▶ **Exercise directions**: Work out how many lines of the listing hold "labels", then state only that count.
[Start of Attachment]
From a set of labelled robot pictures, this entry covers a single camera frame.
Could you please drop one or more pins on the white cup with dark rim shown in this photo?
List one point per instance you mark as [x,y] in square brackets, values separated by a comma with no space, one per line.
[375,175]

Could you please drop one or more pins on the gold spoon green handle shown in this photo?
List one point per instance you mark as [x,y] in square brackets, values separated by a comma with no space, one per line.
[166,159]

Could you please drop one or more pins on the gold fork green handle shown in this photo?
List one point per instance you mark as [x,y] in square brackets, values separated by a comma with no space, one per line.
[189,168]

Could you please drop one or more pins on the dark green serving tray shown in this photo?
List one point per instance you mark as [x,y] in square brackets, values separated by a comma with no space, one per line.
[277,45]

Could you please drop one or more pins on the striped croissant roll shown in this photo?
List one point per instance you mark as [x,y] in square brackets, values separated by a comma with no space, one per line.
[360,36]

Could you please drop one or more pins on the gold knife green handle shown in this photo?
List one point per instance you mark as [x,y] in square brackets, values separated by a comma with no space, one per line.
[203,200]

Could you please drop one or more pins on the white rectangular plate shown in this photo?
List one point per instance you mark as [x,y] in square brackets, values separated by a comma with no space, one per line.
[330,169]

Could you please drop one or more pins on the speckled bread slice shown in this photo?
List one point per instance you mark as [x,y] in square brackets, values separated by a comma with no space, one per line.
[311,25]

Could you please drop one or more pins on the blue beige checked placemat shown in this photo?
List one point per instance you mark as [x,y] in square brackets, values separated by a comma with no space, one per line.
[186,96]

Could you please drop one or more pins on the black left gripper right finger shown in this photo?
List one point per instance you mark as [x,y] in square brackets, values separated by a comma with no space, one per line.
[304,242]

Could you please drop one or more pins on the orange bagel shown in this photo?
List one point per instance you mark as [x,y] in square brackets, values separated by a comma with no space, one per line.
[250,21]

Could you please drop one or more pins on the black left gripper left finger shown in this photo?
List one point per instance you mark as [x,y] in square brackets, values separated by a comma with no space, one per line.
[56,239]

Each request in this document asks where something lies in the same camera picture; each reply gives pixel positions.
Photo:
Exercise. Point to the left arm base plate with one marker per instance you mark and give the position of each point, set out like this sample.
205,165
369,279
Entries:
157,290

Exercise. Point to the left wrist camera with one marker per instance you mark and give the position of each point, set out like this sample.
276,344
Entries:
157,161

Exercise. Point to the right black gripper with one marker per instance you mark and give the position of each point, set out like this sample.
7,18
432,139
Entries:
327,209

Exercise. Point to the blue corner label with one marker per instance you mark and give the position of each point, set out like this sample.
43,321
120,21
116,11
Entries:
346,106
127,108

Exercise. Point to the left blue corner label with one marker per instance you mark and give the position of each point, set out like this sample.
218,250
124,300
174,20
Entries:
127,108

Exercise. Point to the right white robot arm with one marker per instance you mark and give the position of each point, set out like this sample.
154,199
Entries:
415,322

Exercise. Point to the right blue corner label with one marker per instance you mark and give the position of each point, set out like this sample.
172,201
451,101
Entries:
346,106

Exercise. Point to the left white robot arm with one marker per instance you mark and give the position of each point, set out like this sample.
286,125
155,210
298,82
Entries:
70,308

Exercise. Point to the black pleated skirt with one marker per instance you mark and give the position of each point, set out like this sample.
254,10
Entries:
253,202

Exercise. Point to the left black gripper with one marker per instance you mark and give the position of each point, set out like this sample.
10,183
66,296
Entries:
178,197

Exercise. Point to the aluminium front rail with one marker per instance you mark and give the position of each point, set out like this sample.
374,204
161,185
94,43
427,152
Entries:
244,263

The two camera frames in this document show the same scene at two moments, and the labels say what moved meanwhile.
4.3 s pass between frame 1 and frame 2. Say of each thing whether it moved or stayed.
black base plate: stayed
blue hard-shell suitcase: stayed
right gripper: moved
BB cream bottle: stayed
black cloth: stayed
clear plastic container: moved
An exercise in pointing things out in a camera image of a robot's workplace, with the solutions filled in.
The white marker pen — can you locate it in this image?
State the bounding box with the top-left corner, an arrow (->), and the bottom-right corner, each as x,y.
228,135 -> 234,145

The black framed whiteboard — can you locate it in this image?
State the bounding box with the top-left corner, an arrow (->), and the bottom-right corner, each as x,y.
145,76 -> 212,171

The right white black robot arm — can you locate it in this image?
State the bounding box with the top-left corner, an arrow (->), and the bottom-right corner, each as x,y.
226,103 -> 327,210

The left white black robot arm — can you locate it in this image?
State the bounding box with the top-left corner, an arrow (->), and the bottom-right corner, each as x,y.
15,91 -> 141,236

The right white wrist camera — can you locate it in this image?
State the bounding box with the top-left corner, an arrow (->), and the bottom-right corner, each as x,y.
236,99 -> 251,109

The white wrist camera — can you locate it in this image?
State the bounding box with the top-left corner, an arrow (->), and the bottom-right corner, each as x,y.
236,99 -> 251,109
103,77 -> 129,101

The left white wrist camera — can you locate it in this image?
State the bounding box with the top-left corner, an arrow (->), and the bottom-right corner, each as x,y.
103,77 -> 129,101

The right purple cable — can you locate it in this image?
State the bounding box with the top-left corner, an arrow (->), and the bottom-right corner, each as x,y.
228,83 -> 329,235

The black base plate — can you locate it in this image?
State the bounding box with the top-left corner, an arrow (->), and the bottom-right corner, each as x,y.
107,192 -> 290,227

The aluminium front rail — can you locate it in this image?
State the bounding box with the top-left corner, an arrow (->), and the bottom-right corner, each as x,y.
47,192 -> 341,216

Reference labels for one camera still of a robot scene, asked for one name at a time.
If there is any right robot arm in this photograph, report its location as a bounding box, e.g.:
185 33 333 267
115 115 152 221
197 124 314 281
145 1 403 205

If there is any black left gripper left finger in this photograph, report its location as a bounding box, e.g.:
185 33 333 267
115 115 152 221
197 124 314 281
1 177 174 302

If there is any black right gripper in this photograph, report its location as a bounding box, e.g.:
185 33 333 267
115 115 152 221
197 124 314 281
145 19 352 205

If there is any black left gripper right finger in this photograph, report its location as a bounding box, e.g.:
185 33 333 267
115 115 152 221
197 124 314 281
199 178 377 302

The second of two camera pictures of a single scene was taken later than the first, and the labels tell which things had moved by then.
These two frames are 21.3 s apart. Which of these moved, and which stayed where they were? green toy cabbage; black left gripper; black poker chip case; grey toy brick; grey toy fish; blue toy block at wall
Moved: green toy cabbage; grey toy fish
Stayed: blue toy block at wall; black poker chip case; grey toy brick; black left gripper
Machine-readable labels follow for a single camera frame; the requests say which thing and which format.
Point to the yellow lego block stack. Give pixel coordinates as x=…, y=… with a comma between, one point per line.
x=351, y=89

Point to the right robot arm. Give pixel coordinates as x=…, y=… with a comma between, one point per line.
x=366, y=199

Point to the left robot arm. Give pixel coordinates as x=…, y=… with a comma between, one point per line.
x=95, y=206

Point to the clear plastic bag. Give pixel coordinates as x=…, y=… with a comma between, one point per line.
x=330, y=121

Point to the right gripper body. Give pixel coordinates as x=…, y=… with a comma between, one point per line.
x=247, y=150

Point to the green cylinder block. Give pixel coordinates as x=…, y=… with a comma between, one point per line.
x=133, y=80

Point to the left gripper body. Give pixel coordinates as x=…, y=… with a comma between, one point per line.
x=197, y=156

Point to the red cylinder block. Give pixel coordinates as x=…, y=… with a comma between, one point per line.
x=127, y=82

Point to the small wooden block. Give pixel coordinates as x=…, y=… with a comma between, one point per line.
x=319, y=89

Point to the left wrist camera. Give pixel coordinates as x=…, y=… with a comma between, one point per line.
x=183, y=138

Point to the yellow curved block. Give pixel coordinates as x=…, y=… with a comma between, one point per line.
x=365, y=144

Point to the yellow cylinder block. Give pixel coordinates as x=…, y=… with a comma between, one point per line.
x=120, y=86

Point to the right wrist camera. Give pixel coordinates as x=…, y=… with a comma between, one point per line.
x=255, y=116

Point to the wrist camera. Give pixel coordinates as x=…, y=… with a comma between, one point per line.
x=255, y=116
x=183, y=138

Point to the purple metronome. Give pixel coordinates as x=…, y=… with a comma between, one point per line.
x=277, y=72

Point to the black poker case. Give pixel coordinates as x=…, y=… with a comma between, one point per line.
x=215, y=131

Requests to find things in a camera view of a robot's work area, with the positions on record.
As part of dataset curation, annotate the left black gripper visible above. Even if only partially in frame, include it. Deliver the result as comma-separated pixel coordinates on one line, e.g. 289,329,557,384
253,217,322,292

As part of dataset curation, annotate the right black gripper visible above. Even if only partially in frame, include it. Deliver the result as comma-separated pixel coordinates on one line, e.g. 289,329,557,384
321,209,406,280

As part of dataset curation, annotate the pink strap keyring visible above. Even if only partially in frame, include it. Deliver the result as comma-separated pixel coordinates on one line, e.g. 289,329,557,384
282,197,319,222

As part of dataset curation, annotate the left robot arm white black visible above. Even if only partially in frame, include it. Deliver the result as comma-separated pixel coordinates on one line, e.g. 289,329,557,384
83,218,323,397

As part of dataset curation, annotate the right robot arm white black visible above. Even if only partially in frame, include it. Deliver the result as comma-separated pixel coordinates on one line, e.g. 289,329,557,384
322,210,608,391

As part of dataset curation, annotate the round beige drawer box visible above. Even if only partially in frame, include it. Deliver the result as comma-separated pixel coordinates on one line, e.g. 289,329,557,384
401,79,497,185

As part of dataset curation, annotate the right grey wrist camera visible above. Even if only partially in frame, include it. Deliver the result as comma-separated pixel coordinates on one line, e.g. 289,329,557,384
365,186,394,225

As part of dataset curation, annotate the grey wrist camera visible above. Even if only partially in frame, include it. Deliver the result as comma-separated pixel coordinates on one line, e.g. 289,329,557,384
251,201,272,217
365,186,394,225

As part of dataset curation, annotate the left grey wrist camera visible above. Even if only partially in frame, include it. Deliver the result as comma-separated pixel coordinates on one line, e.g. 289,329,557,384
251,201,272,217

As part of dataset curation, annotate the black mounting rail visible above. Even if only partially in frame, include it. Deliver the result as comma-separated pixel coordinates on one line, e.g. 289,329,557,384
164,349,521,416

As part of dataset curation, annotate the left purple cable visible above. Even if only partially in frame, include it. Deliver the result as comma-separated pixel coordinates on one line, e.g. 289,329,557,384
[End of Attachment]
▶ **Response area**: 4